Reaching ketosis requires an intake of foods like healthy fat, protein, non-starchy veggies, dairy, nuts, and seeds. What’s not on the menu? Here’s a short list of foods to avoid:

  • Grains (rice, pasta, quinoa, and wheat)
  • Processed food
  • Sugar and artificial sweeteners
  • Beans
  • Legumes
  • Vegetable oils
  • Milk
  • Juice
  • Higher-carb nuts (pistachios and cashews)
  • Starchy root vegetables (potatoes, carrots, corn, and parsnips)

Keto diet benefits

Although it’s a popular weight-loss tool nowadays, the ketogenic diet was originally created to help reduce seizures in epilepsy patients. Neurologists in the 1920s discovered that patients who fasted drastically reduced their number of daily seizures; burning fat quickly was a side benefit. Studies indicate that keeping keto may be linked to improved memory, and may support more balanced blood sugar levels, too.

Keto diet food list

Your ketogenic meal plan should feature lots of rich fats, moderate amounts of protein, and ingredients like eggs, cheese, nut butters, meat and seafood, plant-based oils, and fresh veggies. Some of the best healthy fats include:

  • Avocado oil
  • Extra virgin olive oil
  • Ghee
  • MCT oil
  • Coconut oil
  • Coconut butter

For a full list of approved keto ingredients, check out this post.

Dubrow Diet

Fans of the Real Housewives reality television franchise may already be familiar with this popular diet. If you haven’t heard of it yet, here’s a look at an eating plan that encourages intermittent fasting while still enjoying food and alcohol.

What is the Dubrow diet?

Coined by Heather Dubrow, a former cast member on Real Housewives of Orange County, and her husband, plastic surgeon Dr. Terry Dubrow, the Dubrow diet targets metabolism to train the body to burn fat. You can skip counting calories or macronutrients and instead focus on three aspects of eating: when (fasting is advised for 12 to 16 hours per day), what (the types of food you eat), and how much (the amount of food you eat). The diet is based on the belief that intermittent fasting may activate your body’s natural cell turnover process (called autophagy), making you more likely to lose weight.

Basics of the Dubrow diet

The Dubrow diet works in three phases.

Phase 1: Red Carpet Ready
If you’re gearing up for a big event and are looking for a bootcamp-style fix, this is the place to start. You’ll follow the plan for two to five days, which includes a 16-hour fast with an 8-hour “refueling window.” You can enjoy lean protein, healthy fat, nuts, seeds, non-starchy vegetables, and fruit, plus a savory treat like popcorn, pickles, or turkey jerky. No alcohol here!

Phase 2: Summer Is Coming
To prep for the warmest season of the year, the diet recommends intermittent fasting until you’ve met your goal weight (however long it takes). Fasting time can range from 12 to 16 hours per day, and you can enjoy the same foods as in Phase 1, with added healthy fats and more complex carbs. You can also sip on your favorite wine in moderation.
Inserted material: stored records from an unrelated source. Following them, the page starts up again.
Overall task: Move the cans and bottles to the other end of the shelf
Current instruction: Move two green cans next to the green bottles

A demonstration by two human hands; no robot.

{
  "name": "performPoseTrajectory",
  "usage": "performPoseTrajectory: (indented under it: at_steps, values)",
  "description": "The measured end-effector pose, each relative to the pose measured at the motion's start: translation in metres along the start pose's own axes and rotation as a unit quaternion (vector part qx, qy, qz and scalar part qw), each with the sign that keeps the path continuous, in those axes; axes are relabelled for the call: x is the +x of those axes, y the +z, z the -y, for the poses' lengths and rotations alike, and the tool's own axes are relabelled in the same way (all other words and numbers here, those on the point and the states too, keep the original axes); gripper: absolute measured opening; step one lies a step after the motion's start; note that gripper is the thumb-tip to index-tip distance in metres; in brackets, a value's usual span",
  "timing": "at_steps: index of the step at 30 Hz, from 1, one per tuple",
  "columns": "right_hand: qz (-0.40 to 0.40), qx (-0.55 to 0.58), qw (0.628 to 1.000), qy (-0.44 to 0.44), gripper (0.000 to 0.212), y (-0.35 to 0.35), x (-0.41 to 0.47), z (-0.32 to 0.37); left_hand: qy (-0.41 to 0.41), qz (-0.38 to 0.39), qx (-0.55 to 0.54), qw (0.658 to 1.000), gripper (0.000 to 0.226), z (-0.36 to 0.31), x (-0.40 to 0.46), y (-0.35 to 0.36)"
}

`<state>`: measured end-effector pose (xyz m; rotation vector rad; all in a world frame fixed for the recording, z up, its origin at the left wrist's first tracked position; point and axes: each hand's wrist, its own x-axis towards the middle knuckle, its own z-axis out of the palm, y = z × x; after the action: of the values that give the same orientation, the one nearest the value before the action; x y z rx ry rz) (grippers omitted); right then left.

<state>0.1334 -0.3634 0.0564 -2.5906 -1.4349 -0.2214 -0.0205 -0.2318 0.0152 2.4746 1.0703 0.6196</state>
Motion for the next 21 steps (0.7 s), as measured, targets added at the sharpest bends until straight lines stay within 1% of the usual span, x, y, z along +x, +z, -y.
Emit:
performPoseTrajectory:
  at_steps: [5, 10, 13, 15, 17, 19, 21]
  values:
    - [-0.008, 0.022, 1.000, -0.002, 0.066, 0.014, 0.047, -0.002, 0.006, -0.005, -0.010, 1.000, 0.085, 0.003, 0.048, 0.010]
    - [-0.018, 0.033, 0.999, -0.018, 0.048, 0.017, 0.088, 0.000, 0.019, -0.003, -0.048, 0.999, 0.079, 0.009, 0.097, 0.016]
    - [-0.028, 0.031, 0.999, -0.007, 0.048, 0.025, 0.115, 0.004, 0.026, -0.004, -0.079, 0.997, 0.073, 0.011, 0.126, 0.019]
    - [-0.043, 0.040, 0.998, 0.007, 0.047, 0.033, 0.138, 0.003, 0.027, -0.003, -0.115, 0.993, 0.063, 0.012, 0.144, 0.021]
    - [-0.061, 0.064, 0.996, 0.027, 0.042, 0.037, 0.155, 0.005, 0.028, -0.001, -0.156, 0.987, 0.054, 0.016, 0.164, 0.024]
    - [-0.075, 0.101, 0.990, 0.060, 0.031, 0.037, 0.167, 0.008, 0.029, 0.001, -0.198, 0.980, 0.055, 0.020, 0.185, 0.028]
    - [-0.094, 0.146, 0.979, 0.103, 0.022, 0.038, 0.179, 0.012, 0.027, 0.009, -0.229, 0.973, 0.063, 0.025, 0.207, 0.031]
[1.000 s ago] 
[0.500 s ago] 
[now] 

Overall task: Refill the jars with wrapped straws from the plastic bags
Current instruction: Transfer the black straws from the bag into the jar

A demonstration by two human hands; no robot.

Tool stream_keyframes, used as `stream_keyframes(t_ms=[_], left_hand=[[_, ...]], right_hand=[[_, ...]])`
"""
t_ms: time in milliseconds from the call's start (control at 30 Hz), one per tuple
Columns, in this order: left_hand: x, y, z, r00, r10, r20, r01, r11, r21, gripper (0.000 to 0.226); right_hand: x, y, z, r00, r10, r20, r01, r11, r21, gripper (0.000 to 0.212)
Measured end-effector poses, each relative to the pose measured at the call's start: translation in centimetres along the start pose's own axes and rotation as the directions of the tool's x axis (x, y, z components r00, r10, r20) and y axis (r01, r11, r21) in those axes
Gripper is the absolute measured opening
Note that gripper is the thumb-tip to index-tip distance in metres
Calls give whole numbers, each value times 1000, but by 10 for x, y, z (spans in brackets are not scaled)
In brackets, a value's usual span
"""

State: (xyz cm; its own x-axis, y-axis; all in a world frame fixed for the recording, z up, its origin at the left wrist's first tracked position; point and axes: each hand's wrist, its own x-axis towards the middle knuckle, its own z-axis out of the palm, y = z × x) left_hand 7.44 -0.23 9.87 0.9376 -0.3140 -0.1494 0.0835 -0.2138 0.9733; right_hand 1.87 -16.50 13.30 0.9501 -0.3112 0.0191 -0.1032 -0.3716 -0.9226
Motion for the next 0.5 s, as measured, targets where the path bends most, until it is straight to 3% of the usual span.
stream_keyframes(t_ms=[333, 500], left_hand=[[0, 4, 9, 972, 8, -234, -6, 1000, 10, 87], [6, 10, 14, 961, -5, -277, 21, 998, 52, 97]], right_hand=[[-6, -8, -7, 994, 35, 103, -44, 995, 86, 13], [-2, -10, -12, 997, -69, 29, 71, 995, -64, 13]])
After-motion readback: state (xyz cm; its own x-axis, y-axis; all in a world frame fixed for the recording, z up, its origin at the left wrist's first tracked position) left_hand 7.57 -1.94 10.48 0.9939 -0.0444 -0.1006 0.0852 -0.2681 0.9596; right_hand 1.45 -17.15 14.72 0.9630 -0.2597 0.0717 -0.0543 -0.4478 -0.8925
Phase 3: Look Hot While Living Like a Human
According to the Dubrows, this is the most practical, long-term plan to maintain weight loss indefinitely. It involves a 12-hour fast five days a week, plus two 16-hour fast days. The food options are the same as the previous two phases, with the bonus of indulging in a cheat meal.

Dubrow diet benefits

  • Whole foods focus: This diet emphasizes minimally processed whole foods. Not only are you opting for nutrient-dense ingredients, but you’ll be limiting added sugar, fat, and sodium, too.
  • Nixing calorie counts: Forget the constant math and focus on the quality of your food and the portion size instead.
  • Potential weight loss: Research on intermittent fasting is still emerging, but a 2017 position statement from the International Society of Sports Nutrition noted there’s little evidence that intermittent fasting is more effective than cutting calories. Chat with your doctor to see if this might be the best option for you when it comes to weight loss.

Dubrow diet food list

Here are some of the key ingredients to focus on when following the Dubrow diet:

  • Lean protein (2 to 3 servings per day)
  • Healthy fats (2 to 3 servings per day)
  • Non-starchy vegetables (2 to 3 servings per day)
  • Nuts and seeds (1 serving per day)
  • Dairy (1 serving per day)
  • Fruit (1 to 2 servings per day)

Mediterranean Diet

Inspired by the food grown around the Mediterranean Sea, this diet is a tried-and-true option, and for good reason. People in this region often have longer lifespans, and not surprisingly, the rest of the world wants to know their secrets.

What is the Mediterranean diet?

The Mediterranean diet focuses on whole, unprocessed foods and emphasizes healthy fats (especially omega-3 fatty acids), whole grains, fresh vegetables, fruits, fish, nuts, and some meat and dairy. In addition to food, a lifestyle component also plays a role, namely leisure activities like nurturing relationships, reducing stress, and exercising.

Basics of the Mediterranean diet

Even if you don’t call a tranquil Greek island home, you can still eat like a local. And one of the best parts of following the Mediterranean diet is how flexible it is. Instead of being restrictive, it’s all about making good choices as often as possible. This means you can still enjoy a bowl of pasta and a glass of wine for lunch, so long as it’s balanced with fresh fish and salad for dinner, for example.

Mediterranean diet benefits

Dr. Samantha Boardman prescribes a Mediterranean diet to many of her patients because “a typical Western diet high in sugar, processed food, and fatty meats is not good for your mental health,” she says. Boosting your brain health is one of the potential benefits, along with maintaining a healthy body weight over the long term and decreasing the risk of dementia.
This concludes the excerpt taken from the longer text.